▶ [Directions]:
The lines to repeat are those below from the one containing "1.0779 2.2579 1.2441" down to the one containing "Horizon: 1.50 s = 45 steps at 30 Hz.", both included; reproduce them exactly and nothing else.

[Dataset content]

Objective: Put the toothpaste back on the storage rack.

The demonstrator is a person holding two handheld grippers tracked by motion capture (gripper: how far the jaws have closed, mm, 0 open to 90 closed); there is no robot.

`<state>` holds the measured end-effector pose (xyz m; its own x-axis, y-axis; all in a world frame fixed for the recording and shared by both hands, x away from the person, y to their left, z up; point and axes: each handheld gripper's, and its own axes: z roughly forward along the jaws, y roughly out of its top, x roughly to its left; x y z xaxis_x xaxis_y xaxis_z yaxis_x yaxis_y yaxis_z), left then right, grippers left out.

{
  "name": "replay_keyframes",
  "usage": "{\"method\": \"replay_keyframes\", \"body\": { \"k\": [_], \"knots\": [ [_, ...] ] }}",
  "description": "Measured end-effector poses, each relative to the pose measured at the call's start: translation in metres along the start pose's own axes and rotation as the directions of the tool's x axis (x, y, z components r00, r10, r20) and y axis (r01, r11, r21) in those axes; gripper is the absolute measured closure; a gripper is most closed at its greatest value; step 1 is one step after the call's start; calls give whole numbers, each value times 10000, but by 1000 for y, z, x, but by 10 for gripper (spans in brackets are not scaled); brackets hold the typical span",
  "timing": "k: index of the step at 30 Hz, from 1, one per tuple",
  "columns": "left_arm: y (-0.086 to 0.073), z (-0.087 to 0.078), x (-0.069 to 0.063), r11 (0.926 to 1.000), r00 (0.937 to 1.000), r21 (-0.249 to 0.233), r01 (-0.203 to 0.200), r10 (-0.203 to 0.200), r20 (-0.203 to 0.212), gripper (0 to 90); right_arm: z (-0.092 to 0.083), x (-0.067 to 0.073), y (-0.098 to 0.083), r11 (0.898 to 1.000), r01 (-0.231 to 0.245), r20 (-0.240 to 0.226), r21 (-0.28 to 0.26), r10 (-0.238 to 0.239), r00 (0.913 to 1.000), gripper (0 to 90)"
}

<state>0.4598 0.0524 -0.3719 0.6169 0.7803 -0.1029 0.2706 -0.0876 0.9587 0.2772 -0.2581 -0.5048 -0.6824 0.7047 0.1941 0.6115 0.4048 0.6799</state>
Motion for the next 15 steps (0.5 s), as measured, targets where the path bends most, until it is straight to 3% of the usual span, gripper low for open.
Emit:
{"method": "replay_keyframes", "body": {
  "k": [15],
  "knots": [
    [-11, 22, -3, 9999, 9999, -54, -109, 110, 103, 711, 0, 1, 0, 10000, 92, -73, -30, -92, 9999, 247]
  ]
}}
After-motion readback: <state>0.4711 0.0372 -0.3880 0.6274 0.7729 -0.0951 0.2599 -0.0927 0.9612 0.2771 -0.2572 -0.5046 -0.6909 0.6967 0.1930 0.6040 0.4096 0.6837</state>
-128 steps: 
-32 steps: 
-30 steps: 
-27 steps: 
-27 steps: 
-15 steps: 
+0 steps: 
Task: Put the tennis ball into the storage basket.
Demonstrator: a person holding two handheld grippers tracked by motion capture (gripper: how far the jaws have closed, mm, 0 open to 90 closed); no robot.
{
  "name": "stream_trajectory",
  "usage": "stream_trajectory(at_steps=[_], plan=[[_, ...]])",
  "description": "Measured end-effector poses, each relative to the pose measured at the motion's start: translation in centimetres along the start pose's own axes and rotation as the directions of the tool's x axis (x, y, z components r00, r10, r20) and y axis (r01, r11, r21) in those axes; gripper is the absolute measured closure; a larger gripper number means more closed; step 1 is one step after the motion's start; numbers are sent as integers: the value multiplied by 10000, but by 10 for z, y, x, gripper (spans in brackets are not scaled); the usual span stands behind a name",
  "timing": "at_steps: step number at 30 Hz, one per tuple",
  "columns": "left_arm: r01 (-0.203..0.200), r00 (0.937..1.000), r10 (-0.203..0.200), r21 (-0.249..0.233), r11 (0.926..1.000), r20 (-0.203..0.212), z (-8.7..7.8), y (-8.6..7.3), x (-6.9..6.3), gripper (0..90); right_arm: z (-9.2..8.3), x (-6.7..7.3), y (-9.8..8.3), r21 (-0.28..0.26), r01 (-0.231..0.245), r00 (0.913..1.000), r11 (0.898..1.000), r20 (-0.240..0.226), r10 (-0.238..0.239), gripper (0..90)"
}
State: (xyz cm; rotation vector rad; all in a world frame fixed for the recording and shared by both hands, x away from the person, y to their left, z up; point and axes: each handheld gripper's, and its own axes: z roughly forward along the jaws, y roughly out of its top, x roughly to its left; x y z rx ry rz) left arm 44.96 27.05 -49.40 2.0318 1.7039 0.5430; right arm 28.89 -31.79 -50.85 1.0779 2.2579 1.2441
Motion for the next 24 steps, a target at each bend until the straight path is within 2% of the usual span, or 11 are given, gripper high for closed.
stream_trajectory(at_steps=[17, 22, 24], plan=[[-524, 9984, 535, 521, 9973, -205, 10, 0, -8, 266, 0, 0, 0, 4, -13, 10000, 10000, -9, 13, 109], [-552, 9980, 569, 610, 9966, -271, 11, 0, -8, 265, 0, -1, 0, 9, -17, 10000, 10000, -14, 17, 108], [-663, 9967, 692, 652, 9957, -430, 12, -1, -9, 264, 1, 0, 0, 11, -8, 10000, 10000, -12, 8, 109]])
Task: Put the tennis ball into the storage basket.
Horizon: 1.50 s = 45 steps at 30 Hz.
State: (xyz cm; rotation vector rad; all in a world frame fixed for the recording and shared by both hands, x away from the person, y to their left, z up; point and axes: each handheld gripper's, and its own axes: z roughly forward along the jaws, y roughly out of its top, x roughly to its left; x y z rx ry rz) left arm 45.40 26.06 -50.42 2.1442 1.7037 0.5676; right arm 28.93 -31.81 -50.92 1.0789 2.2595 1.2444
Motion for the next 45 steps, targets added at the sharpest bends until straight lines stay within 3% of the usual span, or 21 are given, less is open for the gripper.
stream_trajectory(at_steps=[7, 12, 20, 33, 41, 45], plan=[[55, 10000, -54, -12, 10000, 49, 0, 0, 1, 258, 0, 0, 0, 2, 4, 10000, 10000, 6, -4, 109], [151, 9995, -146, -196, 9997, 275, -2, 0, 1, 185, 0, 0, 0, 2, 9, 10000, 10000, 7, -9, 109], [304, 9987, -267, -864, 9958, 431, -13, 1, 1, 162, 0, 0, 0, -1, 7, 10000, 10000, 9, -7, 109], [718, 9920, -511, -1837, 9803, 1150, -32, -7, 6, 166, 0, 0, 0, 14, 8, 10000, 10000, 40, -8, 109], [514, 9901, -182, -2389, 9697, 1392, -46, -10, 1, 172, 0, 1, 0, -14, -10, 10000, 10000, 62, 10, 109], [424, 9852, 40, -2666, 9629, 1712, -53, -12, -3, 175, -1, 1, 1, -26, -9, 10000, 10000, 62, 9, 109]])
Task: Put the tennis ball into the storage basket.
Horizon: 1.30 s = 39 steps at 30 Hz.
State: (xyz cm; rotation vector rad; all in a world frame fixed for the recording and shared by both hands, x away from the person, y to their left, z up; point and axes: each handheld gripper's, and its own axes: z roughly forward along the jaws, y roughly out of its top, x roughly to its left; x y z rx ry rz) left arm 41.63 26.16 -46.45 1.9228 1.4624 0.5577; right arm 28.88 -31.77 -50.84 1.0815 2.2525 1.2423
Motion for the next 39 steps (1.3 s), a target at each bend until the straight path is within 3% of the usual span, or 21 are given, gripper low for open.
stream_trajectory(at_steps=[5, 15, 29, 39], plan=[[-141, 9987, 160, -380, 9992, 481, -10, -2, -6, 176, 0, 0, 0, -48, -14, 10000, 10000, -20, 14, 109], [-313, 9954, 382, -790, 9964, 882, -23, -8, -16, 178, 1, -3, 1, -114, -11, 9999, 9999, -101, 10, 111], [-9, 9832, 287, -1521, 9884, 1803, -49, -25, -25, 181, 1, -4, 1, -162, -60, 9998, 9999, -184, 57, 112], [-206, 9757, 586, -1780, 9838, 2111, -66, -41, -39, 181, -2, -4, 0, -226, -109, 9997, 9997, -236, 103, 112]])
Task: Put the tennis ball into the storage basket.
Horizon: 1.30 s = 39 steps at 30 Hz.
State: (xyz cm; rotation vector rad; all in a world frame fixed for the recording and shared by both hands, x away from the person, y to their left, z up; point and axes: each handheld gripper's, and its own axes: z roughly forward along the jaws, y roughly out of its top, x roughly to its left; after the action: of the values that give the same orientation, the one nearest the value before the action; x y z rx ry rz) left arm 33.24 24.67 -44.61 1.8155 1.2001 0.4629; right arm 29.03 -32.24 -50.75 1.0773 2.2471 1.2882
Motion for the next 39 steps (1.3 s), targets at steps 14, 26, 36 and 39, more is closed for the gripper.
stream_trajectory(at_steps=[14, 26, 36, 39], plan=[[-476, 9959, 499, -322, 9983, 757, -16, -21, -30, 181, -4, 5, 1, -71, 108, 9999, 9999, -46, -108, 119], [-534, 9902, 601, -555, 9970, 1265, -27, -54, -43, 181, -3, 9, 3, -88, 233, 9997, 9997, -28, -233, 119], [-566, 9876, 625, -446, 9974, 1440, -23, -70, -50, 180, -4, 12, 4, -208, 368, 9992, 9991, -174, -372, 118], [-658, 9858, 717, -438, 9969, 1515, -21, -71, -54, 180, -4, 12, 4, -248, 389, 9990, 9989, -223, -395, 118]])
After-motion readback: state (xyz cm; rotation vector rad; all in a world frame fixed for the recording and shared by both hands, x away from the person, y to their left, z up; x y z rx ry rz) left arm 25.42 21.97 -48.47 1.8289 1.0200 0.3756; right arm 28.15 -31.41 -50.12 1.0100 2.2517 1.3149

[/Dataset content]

▶ [Your solution]:
State: (xyz cm; rotation vector rad; all in a world frame fixed for the recording and shared by both hands, x away from the person, y to their left, z up; point and axes: each handheld gripper's, and its own axes: z roughly forward along the jaws, y roughly out of its top, x roughly to its left; x y z rx ry rz) left arm 44.96 27.05 -49.40 2.0318 1.7039 0.5430; right arm 28.89 -31.79 -50.85 1.0779 2.2579 1.2441
Motion for the next 24 steps, a target at each bend until the straight path is within 2% of the usual span, or 11 are given, gripper high for closed.
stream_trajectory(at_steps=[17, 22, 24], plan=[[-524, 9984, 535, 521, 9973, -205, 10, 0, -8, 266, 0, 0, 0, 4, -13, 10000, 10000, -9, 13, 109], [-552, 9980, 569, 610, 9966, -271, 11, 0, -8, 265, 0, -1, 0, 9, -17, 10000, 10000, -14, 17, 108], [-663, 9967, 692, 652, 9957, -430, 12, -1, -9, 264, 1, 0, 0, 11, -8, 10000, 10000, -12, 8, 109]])
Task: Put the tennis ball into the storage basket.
Horizon: 1.50 s = 45 steps at 30 Hz.

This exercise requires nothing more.